BWW Reviews:  Arianda at Her Best in TALES FROM RED VIENNA
Kathleen Chalfant (Photo: Joan Marcus)

Nina Arianda gives the best, and certainly most nuanced performance of her New York stage career, as Heléna, a socialite who was widowed by The Great War and, without any other means to support herself, turns to prostitution. This was a common scenario among Viennese women of her time and police were especially watchful for women dressed for mourning who walked the streets at night.

Tina Benko is her gossipy friend, Mutzi, one of the few upper crusters who still keeps tabs with her; mostly because she delights in having the upper hand. Costume designer Anita Yavich dresses her in some ravishing outfits that contrast nicely with set designer John Lee Beatty's somber depiction of the well-worn remains of the décor of Heléna's once-elegant apartment.

Anxious to get her pal back out in the world, Mutzi arranges for a gentlemen friend to escort them to the symphony, but it turns out that he and Heléna... ummm... have already met.

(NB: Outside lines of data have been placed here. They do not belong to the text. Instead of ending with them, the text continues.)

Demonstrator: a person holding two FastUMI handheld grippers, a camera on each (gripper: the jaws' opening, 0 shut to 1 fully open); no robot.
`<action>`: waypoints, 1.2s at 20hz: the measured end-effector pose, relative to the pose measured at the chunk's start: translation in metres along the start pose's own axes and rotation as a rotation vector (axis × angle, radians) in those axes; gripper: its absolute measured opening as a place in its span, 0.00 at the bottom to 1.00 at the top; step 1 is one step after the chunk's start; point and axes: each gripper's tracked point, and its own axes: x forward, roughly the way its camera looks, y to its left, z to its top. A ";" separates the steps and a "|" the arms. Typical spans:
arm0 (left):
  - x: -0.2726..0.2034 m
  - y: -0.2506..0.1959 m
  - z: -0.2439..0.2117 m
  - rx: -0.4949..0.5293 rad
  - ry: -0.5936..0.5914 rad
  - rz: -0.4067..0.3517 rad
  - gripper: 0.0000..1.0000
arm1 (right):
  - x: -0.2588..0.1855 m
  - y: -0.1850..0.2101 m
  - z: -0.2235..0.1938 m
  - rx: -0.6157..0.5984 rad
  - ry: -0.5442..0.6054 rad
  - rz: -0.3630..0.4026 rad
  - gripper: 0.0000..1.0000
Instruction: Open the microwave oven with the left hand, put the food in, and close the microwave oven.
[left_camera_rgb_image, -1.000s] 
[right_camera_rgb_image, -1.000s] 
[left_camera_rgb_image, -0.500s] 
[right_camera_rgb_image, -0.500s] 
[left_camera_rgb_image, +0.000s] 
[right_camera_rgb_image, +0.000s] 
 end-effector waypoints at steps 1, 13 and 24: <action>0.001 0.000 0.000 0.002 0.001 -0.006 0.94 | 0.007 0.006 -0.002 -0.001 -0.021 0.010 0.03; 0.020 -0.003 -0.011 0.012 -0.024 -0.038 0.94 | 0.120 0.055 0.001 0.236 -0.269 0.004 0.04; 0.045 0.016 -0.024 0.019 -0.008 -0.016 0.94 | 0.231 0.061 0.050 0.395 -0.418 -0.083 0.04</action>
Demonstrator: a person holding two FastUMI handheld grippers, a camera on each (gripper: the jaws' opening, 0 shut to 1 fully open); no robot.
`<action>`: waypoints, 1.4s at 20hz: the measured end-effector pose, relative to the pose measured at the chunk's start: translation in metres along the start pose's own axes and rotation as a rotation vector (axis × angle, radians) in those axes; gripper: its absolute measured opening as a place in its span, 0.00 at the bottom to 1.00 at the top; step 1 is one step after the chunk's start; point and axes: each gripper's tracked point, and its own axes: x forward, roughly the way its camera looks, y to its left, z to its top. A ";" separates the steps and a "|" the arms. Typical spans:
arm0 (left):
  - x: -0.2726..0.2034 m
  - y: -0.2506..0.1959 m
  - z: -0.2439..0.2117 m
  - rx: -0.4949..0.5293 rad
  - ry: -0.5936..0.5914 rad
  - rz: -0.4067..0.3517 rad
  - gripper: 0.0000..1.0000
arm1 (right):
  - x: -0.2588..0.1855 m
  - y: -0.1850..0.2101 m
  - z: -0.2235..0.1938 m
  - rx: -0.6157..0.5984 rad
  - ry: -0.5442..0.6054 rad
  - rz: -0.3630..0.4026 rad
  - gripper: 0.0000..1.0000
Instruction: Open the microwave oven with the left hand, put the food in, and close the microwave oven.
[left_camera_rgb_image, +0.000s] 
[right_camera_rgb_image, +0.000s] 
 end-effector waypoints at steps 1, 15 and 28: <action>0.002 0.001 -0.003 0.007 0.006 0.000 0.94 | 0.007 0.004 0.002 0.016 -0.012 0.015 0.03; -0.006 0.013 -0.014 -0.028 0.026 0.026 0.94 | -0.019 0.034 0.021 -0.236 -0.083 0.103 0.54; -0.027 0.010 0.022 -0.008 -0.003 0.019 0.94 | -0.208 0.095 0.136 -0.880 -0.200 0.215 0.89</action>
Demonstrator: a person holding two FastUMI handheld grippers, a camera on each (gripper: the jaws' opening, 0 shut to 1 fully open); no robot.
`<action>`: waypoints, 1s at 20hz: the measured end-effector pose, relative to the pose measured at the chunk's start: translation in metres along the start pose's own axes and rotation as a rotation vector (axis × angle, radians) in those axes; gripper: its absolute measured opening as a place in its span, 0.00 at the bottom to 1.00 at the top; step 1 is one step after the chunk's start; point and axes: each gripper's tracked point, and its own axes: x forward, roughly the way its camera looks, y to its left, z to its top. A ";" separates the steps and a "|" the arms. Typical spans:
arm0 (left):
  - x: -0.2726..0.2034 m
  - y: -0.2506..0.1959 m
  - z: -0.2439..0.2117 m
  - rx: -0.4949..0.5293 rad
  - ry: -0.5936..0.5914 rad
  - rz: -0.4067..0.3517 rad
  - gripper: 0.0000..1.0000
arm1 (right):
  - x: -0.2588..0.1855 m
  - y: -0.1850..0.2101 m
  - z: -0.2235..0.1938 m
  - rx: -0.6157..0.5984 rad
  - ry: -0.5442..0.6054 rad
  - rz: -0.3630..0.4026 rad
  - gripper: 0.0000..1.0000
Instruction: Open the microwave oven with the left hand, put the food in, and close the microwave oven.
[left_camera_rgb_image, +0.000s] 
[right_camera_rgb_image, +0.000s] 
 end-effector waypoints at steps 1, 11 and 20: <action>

The fellow, leftist journalist Bela (Michael Esper), winds up being one of those pushy types that doesn't take no for answer, going so far as trying to strike up conversations while Heléna desires private time at her husband's memorial (more excellent work by Beatty). But Bela is an awkward romantic at heart, especially when talking politics, and eventually begins winning her over.

Kate Whoriskey's direction peaks early with the unsettling opening scene, but a flaw in the production is that Arianda and Esper never give off suitable sparks. The leading lady has far more chemistry with Kathleen Chalfant, whose wry delivery of servant Edda's observations adds arch humor. Michael Goldsmith delivers fine work as the young Jewish grocery boy, Rudy, a character used to foreshadow the political horrors to come.

But the evening belongs to Arianda, who plays Heléna's growth with empathetic conviction as she rejects societal norms and learns that she can survive a life of true independence.